## TASK DESCRIPTION
Some lines in the material below hold the word "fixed". Copy all of them.

## STORED DATA

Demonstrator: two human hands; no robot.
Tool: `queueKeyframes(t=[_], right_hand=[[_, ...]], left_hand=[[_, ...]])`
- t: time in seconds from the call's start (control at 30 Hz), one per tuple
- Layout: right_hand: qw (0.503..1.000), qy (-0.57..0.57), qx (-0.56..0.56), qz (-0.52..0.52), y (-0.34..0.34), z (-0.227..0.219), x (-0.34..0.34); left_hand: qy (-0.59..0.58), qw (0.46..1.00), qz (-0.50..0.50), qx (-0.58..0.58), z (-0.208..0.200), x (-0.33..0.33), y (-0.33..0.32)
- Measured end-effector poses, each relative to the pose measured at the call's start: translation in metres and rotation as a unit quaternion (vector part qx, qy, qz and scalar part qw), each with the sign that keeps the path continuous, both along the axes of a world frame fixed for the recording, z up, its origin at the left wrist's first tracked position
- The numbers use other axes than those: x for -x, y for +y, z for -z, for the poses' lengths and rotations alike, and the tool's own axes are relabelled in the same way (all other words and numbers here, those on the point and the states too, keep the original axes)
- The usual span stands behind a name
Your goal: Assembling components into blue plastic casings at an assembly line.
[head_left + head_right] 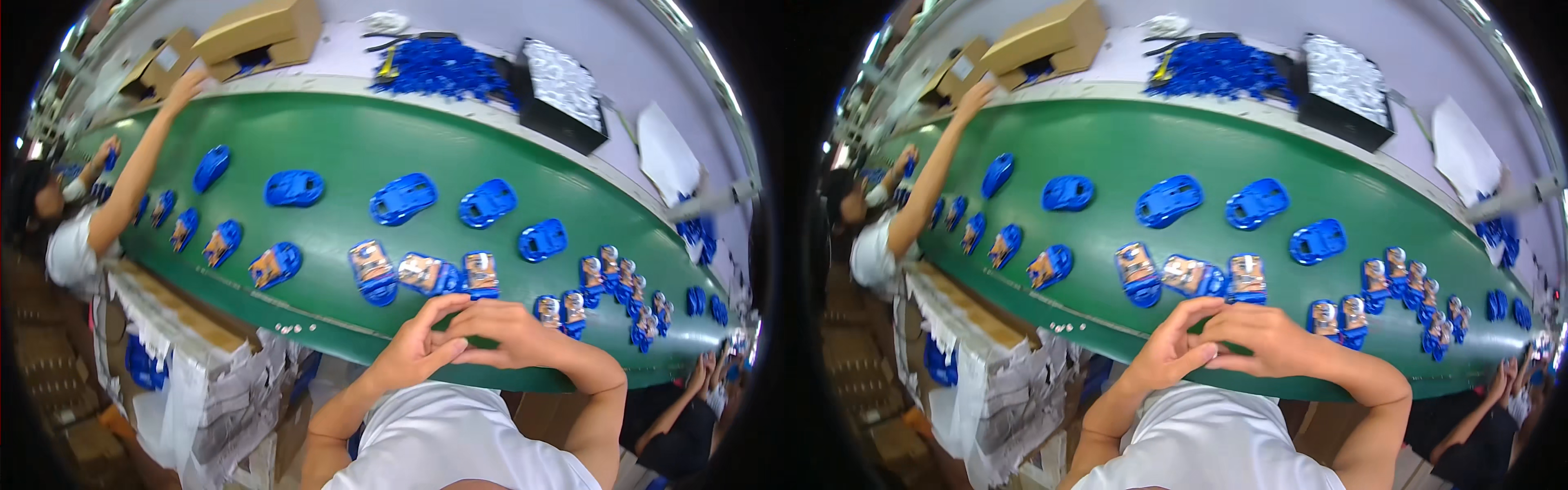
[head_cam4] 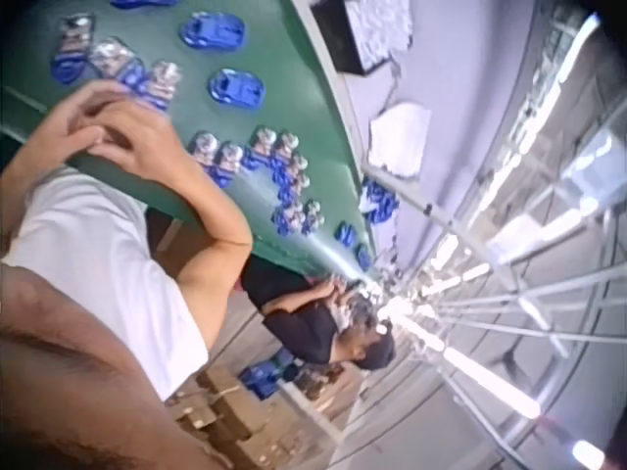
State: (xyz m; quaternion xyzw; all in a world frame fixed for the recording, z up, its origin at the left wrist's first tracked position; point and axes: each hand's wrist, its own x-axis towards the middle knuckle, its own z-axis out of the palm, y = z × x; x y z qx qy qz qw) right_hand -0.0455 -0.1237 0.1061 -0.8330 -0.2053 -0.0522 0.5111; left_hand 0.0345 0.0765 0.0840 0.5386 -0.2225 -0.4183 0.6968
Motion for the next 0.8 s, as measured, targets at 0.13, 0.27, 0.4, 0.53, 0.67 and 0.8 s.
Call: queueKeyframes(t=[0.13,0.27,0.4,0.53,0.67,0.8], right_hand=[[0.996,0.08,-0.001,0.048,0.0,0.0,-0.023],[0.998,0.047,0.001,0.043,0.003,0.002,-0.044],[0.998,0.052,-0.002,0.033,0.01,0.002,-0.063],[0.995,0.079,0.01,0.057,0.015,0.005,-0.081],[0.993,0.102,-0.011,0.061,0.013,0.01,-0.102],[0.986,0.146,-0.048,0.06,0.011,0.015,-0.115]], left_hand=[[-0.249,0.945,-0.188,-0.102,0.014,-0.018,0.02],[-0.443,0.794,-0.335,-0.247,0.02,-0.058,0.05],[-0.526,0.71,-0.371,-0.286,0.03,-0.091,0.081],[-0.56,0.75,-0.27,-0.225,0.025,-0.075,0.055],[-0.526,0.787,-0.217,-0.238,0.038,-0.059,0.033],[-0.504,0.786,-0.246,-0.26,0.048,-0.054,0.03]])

## RESPONSE TO THIS TASK
- Measured end-effector poses, each relative to the pose measured at the call's start: translation in metres and rotation as a unit quaternion (vector part qx, qy, qz and scalar part qw), each with the sign that keeps the path continuous, both along the axes of a world frame fixed for the recording, z up, its origin at the left wrist's first tracked position
State: (xyz m; quaternion xyzw; all in a world frame fixed for the recording, z up, its origin at the left wrist's first tracked position; point and axes: each hand's wrist, its own x-axis towards the middle knuckle, its own z-axis out of the palm, y = z × x; x y z qx qy qz qw) right_hand -0.0455 -0.1237 0.1061 -0.8330 -0.2053 -0.0522 0.5111; left_hand 0.0345 0.0765 0.0840 0.5386 -0.2225 -0.4183 0.6968

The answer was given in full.